■ WORK TO BE COMPLETED
Each line of the data below that contains "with" must be copied.

^^^^

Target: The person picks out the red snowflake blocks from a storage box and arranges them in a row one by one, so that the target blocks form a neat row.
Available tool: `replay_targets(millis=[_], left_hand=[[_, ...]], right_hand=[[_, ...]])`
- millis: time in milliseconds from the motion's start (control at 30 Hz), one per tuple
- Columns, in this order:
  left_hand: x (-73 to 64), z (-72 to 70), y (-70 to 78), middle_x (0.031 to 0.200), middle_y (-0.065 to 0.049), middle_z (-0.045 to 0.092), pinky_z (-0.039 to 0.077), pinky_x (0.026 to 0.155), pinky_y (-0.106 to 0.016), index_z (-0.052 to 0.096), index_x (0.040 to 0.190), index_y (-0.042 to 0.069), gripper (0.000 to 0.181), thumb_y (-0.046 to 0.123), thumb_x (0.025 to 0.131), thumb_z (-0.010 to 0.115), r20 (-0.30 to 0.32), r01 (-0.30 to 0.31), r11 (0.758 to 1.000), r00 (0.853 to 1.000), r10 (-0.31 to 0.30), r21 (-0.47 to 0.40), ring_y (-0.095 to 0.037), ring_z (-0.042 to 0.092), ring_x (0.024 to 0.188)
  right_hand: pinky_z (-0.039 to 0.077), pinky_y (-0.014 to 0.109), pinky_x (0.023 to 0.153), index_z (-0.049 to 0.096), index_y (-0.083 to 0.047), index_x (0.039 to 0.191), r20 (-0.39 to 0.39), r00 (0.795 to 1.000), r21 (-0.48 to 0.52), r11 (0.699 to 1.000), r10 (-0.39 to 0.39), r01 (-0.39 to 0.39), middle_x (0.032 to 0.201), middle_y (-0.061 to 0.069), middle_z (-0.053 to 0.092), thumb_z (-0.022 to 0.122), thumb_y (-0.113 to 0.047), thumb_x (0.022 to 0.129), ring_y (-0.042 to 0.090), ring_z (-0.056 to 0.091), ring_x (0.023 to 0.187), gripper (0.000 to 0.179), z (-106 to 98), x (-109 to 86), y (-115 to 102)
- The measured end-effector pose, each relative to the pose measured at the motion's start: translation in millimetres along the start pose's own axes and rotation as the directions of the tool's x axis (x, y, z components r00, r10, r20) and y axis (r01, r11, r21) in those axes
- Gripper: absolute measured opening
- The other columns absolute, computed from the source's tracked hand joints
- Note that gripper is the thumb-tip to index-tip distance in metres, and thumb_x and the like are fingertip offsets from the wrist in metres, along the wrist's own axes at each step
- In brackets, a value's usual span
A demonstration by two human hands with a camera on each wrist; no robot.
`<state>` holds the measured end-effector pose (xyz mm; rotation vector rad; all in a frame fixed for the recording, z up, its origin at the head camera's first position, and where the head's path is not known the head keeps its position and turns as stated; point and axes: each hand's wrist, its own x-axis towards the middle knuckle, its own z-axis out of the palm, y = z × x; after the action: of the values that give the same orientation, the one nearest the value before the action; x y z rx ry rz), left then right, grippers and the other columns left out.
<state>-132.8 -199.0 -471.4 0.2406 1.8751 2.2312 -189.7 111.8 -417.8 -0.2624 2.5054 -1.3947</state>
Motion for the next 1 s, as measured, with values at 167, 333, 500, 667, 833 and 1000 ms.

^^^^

■ EXERCISE SOLUTION
A demonstration by two human hands with a camera on each wrist; no robot.
Motion for the next 1 s, as measured, with values at 167, 333, 500, 667, 833 and 1000 ms.

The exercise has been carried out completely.